第一実施形態にかかるリードアウト部付き回路基板の分解斜視図である。 第一実施形態にかかるリードアウト部付き回路基板の要部斜視図である。 第二実施形態にかかるリードアウト部付き回路基板の分解斜視図である。 第二実施形態にかかるリードアウト部付き回路基板の製造方法説明図である。 第二実施形態にかかるリードアウト部付き回路基板の斜視図である。 第三実施形態にかかるリードアウト部付き回路基板の分解斜視図である。 第三実施形態にかかるリードアウト部付き回路基板の斜視図である。 従来のリードアウト部550近傍部分を示す要部拡大斜視図である。
符号の説明
10 回路基板(リードアウト部付き回路基板)
20 基板
21 メンブレンスイッチ形成部(機能回路基板部)
29 引出部(配線回路基板部)
30 回路
30−1 スイッチ接点パターン
31 接点パターン
32 固定抵抗パターン
35 リードアウト部
40 絶縁層
43 露出部
50 回路基板(別の回路基板)
53 スイッチ接点パターン
60 メンブレンスイッチ
80 補強板
90 接着材層
95 剥離シート
110 フイルム板
120 スイッチ
130 接着材層
140 剥離シート

Claims (7)

  1. 他の部材の電気回路と圧接接続する接点パターンをその上面に設けてなるリードアウト部を有するリードアウト部付き回路基板において、
    前記回路基板はフレキシブル回路基板であって、前記リードアウト部の裏面には、少なくとも光硬化性樹脂を含む接着材層を介して補強板が貼り付けられていることを特徴とするリードアウト部付き回路基板。
  2. 前記接着材層を構成する樹脂は、少なくとも光硬化性樹脂に熱硬化性樹脂又は熱可塑性樹脂を含んで構成されていることを特徴とする請求項1に記載のリードアウト部付き回路基板。
  3. 前記フレキシブル回路基板上面の前記接点パターンを除く回路上の少なくとも一部には、少なくとも光硬化性樹脂を含む接着材層を介してフイルム板が貼り付けられていることを特徴とする請求項1又は2に記載のリードアウト部付き回路基板。
  4. 前記フレキシブル回路基板は、前記回路を配線のみに用いてなる配線回路基板部と、前記回路を配線と配線以外の機能に用いてなる機能回路基板部とを具備し、前記フイルム板は前記接着材層を介して少なくとも前記配線回路基板部の上面を覆うように貼り付けられることを特徴とする請求項3に記載のリードアウト部付き回路基板。
  5. 前記機能回路基板部の上面には別途樹脂材を塗布することで構成される絶縁層が形成されるとともにスイッチ接点パターンを露出する露出部を設け、且つこのフレキシブル回路基板上に別のフレキシブル回路基板を載置することで別のフレキシブル回路基板に設けたスイッチ接点パターンと前記スイッチ接点パターンとを間隙を持って対向させてメンブレンスイッチを構成したことを特徴とする請求項4に記載のリードアウト部付き回路基板。
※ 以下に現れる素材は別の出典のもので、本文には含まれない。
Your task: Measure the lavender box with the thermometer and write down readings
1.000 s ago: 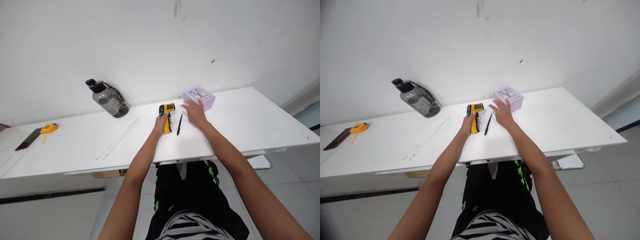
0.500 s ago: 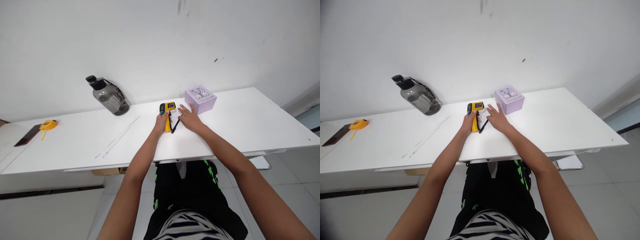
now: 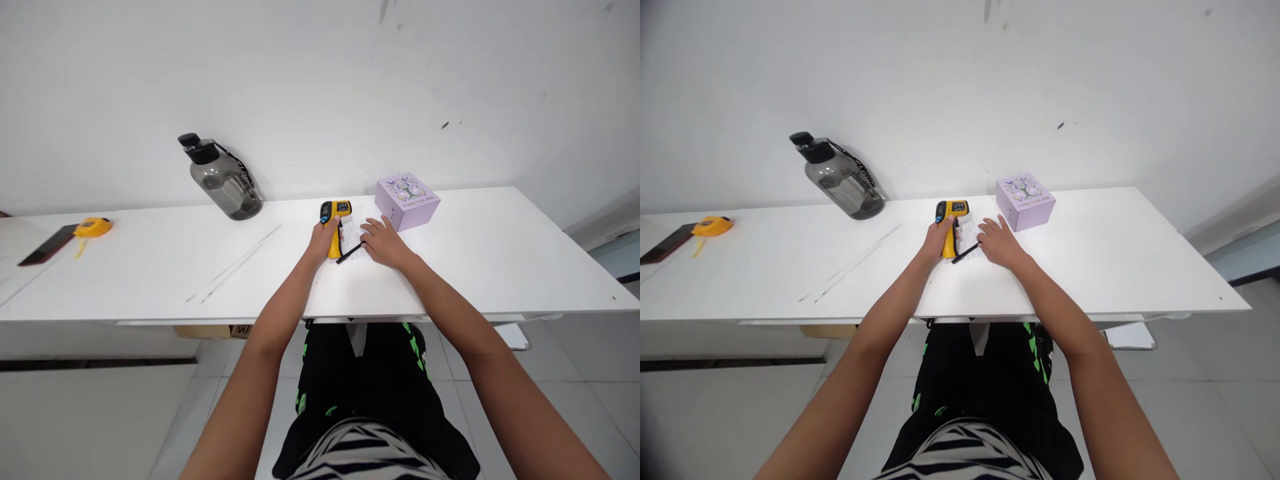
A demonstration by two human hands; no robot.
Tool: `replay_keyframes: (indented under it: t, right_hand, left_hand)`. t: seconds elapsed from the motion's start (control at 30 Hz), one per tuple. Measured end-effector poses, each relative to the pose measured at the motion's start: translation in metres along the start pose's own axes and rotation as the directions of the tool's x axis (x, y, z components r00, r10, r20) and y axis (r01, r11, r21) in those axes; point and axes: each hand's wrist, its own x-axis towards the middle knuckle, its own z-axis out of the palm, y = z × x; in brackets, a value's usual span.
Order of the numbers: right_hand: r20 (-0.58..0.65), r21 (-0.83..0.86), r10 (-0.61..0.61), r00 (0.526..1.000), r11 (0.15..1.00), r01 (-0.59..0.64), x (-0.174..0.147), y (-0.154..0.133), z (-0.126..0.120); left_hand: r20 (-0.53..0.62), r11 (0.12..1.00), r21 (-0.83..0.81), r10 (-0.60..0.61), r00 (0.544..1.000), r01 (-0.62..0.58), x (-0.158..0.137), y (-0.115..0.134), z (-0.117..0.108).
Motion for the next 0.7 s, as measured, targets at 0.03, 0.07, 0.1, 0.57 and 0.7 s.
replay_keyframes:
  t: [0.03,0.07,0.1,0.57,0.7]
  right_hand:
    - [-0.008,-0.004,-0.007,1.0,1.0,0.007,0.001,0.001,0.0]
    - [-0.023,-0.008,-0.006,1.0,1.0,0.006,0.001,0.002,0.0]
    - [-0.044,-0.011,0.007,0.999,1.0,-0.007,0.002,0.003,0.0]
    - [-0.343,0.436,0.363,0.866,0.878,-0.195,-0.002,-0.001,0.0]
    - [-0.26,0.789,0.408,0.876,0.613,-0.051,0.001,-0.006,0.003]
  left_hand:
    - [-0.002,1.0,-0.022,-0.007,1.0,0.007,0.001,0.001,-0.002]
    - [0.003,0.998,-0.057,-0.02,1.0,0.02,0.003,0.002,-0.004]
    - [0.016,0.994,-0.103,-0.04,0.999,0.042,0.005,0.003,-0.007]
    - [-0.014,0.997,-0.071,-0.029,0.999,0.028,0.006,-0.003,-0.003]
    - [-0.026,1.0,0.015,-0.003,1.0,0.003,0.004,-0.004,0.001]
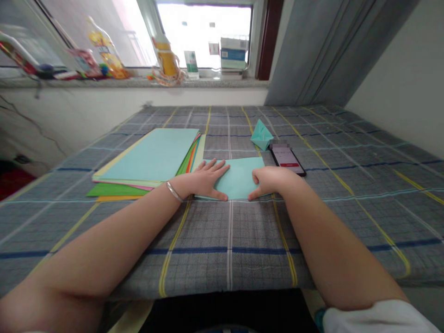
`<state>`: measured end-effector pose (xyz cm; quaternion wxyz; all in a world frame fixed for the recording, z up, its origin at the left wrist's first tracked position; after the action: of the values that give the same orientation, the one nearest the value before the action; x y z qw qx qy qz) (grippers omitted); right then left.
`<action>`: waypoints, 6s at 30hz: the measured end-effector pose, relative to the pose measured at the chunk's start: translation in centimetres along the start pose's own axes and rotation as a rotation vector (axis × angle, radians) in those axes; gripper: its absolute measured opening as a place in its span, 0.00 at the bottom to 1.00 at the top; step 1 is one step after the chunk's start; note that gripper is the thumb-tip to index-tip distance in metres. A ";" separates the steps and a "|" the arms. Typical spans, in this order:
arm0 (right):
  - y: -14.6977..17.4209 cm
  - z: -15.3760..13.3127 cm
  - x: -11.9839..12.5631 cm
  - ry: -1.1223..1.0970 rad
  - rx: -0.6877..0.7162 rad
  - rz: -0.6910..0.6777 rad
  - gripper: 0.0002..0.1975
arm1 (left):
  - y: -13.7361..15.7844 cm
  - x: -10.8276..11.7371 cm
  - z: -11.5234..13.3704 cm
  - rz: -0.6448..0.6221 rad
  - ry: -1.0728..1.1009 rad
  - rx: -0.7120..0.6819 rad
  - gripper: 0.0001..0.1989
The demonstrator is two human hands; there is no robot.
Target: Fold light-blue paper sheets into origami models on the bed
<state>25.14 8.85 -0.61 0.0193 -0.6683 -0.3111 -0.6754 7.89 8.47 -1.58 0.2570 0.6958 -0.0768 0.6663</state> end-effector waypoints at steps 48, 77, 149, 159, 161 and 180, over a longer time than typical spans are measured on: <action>2.5 -2.3 1.5 0.108 0.314 0.424 0.42 | 2.4 2.0 -5.8 -0.051 0.151 0.014 0.50; 1.4 -7.3 3.1 0.211 0.299 0.830 0.09 | 3.7 4.2 2.4 0.784 -0.122 -0.220 0.11; 2.8 -7.0 4.1 0.162 0.352 0.994 0.06 | 3.8 4.5 1.0 0.910 0.075 -0.288 0.08; 2.0 -6.9 3.6 0.104 0.401 0.893 0.05 | 3.3 4.0 1.4 0.872 0.005 -0.315 0.07; 1.9 -6.7 3.6 0.085 0.419 0.888 0.05 | 3.3 4.0 1.4 0.867 -0.003 -0.310 0.06; 2.7 -4.5 4.2 -0.076 0.443 0.901 0.05 | 4.1 5.4 0.8 0.831 -0.062 -0.409 0.08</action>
<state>21.83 6.28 4.64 0.4389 -0.7403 -0.1279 -0.4929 7.33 5.83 4.72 0.0979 0.5605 -0.4865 0.6630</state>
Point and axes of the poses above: each hand's wrist, its own y-axis away from the middle knuckle, its own x-axis out of the back of the hand, z = x × y, the point moved 7 cm from there along -y, towards the middle knuckle, and after that the axes turned 9 degrees about x, right-handed, at the moved point
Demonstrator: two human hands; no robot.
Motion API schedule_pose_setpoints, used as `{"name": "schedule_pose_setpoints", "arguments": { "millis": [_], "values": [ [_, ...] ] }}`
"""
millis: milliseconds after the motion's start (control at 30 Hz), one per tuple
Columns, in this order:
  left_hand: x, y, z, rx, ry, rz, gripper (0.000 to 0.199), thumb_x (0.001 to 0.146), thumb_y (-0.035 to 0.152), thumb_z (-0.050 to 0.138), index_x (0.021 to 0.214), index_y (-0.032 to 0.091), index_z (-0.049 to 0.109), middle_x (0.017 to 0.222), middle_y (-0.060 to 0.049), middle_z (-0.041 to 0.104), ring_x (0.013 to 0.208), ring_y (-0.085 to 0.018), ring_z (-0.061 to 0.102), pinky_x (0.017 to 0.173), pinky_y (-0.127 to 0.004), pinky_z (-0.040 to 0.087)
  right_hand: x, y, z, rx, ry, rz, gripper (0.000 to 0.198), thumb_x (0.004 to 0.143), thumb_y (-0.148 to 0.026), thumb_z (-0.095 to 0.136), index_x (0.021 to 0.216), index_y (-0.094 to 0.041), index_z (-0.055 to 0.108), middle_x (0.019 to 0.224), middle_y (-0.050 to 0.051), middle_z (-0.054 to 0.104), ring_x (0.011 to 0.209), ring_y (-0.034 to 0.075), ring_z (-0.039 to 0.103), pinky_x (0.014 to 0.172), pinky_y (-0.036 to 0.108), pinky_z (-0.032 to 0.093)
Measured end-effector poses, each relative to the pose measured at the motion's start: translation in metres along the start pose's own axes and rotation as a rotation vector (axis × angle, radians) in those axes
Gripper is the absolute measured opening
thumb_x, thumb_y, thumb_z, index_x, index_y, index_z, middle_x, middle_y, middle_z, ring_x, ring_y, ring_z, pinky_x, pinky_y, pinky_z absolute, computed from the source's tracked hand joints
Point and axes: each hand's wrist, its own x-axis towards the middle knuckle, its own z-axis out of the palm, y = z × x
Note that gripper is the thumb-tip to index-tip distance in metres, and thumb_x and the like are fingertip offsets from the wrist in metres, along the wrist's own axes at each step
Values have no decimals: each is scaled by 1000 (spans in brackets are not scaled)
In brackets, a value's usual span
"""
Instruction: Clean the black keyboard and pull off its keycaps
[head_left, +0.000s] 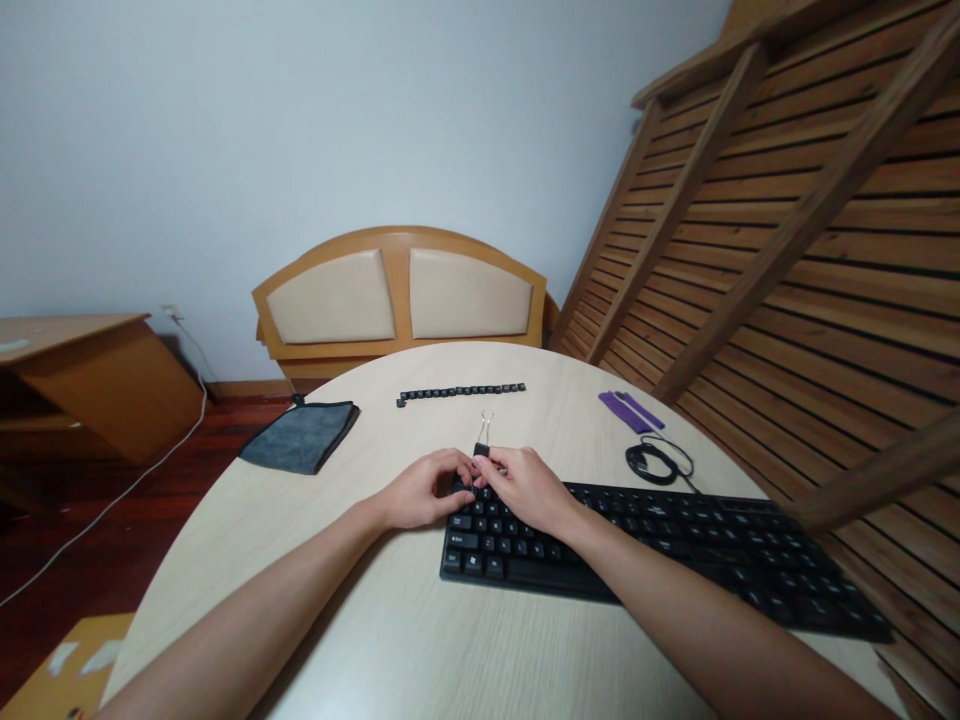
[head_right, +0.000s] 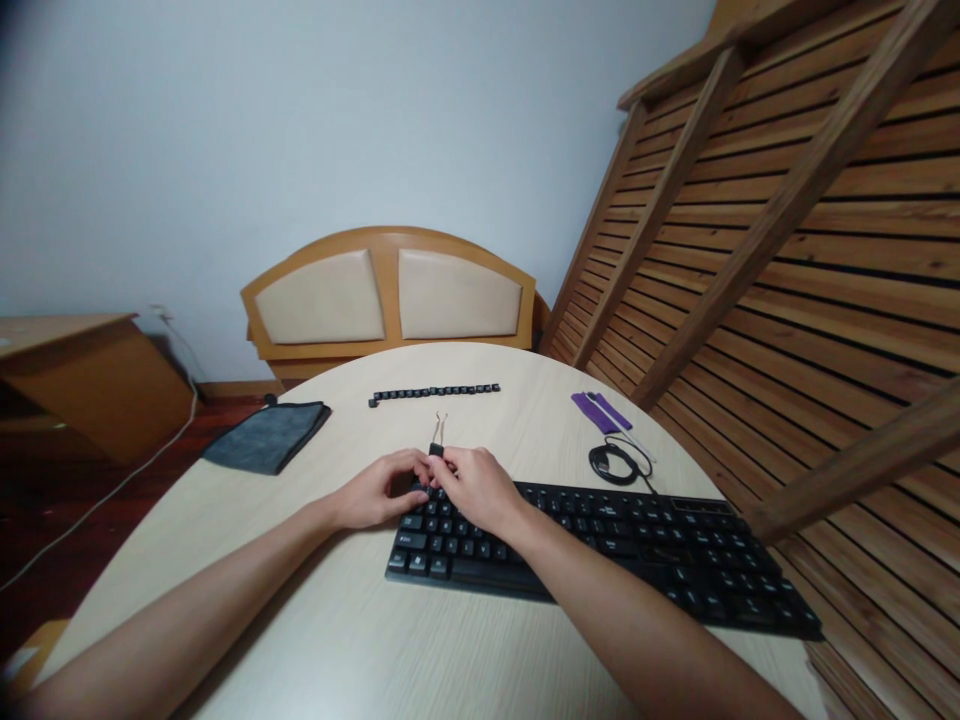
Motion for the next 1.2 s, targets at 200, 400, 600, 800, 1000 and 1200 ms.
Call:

  6. 前記フイルム板は、前記配線回路基板部の他に、機能回路基板部の上面をも覆うように前記接着材層を介して貼り付けられていることを特徴とする請求項4に記載のリードアウト部付き回路基板。
  7. 他の部材の電気回路と圧接接続する接点パターンをフレキシブル回路基板上に設けることでリードアウト部を形成するリードアウト部付き回路基板の製造方法において、
    前記リードアウト部の裏面に、少なくとも光硬化性樹脂を含む接着材層を介して補強板を貼り付ける工程と、
    前記接着材層に前記補強板又はフレキシブル回路基板の外面側から光を照射して硬化させることで前記補強板をフレキシブル回路基板に固定する工程とを具備することを特徴とするリードアウト部付き回路基板の製造方法。